‘Cuando esto decía, echó de ver a un lado del camino un hombre entrado en edad que estaba haciendo hachar dos hermosos cipreses de un grupo que daba oscura y fresca sombra. Paróse el caballero y le preguntó por qué hacía derribar tan bellos árboles, destruyendo en un instante obra para la que la naturaleza requiere tantos años… -Cortados no valen nada, vivos y hermosos como están, valen más que las pirámides de Egipto”.
El deseo de evitar este degüello, expresado hace ya siglo y medio por don Juan Montalvo en Los capítulos que se le olvidaron a Cervantes es resultado de la sabia certeza de que ha de conservarse la naturaleza a despecho de toda utilidad; con visión romántica, Montalvo sabe que la moral humana separada de lo natural deja al hombre escindido, y aspira a que se dejen vivos esos árboles, acogedoras sus sombras, al reconocer que ‘todo pecho donde anidan los afectos nobles tiene con la naturaleza conexiones ocultas’. “… mas para la codicia nada es sagrado. Si el ave Fénix cayera en sus manos, se la comiera o la vendiera. Cosa que no produzca, no quiere el especulador.
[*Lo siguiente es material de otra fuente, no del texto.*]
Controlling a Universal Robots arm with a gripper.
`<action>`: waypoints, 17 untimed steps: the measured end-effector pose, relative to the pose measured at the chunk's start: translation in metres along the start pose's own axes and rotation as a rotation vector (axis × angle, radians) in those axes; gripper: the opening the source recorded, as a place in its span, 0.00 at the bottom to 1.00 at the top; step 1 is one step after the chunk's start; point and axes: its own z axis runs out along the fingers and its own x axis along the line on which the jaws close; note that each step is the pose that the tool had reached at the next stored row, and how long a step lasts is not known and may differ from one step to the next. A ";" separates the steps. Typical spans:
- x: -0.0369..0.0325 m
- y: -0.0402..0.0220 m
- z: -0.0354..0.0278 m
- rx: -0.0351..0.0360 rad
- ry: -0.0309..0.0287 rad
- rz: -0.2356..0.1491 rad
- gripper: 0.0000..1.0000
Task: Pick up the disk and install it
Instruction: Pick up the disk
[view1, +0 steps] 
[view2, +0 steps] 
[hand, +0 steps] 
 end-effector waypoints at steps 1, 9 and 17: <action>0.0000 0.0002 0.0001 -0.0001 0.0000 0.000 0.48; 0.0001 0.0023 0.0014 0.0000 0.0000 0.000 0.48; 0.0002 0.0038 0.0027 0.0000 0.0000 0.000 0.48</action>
Para el alma ruin, la belleza es quimera”.
Ideas y recuerdos incitados en mí por una estampa de doña Josefina Cordero Espinosa que leo en El Mercurio, sobre la antigua vida de hacienda en la Cuenca campesina: “Se acumulan los recuerdos, y al nombrar a Charcay siento el sabor de la infancia, el cantar de los pájaros en la madrugada, el desatarse de los soberbios vientos de agosto que casi nos elevaban a los aires, el murmullo musical de los trigales ya maduros, la trayectoria del sol hasta llegar al crepúsculo y, en una explosión de colores, esconderse en las montañas alertando el clima del día siguiente: ‘colorado, escampado; amarillo, llovido’ predecían los campesinos .
Qué de cuentos, qué de historias, qué de rostros vienen a mi memoria.
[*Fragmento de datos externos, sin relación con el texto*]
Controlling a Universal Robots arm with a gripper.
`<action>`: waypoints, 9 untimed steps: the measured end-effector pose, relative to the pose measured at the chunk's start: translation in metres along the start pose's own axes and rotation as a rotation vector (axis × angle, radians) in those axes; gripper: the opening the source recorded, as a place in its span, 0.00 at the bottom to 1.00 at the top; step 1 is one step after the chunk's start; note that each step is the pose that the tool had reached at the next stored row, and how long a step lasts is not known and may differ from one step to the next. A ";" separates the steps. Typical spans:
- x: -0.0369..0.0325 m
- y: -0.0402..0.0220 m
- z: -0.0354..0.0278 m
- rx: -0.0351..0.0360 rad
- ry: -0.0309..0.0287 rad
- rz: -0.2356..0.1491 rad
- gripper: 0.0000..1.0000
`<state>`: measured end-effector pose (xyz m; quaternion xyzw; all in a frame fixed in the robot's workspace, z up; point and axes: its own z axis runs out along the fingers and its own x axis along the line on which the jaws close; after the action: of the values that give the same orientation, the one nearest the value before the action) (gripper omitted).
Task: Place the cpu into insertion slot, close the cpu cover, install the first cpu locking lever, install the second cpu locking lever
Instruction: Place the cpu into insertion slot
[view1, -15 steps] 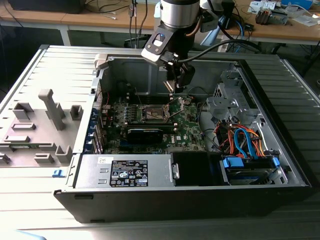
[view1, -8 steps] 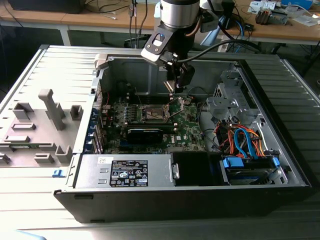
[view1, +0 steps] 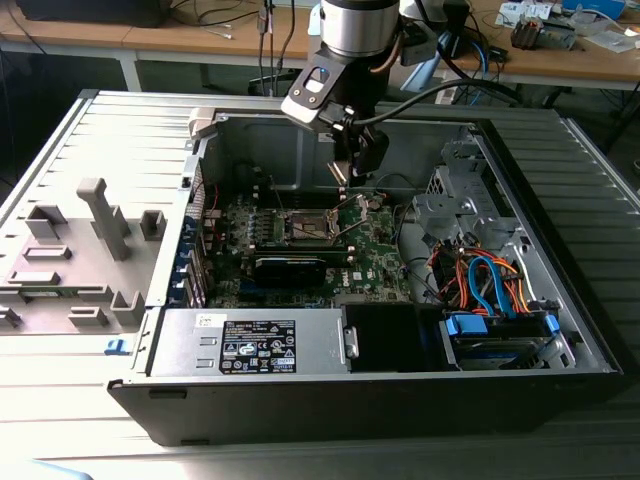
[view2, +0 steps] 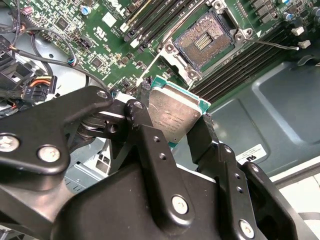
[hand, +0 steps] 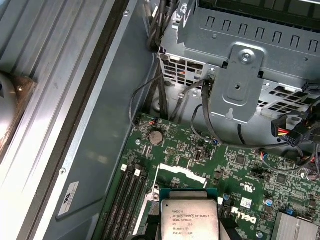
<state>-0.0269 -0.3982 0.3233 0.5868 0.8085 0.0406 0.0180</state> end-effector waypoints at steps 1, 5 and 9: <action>0.0000 0.0000 0.0001 -0.0001 -0.0002 0.002 0.55; 0.0000 0.0000 0.0003 -0.0003 -0.0011 0.014 0.55; 0.0000 0.0000 0.0005 -0.0005 -0.0024 0.028 0.55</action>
<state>-0.0269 -0.3982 0.3229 0.5980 0.8002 0.0404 0.0185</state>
Las recuas de ganado eran llevadas a pastar al Altarurco y a beber en el Guallicanga hasta que un día encontraron un buey muerto a dentelladas; debe ser un puma, dijeron y con escopetas y palos salieron a cazarlo. Escondidos en los chaparros, al atardecer lo divisaron. Estallidos de balas y no cayó, apenas unos hilos de sangre se perdían en una cueva. Al día siguiente corrió la novedad de que el hombre más frágil y pequeño del caserío estaba herido. En una misteriosa dimensión, muchas culturas mantienen aún vigente la creencia de que por las noches de plenilunio hay personas que se transforman en animales” .
Historias, rostros, cuentos. ¡Nuestros mangles y selvas, nuestra Amazonía! ¿Hablar de aborígenes que se retiran de territorios que les pertenecen, no solo sin beneficiarse en nada de un pretendido progreso, sino víctimas de auténtico genocidio? ¿Evocar hoy, casi al margen, el horror ocurrido (o provocado) entre los huaorani y taromenane, hace no más de un mes, y ya, como ellos, olvidado?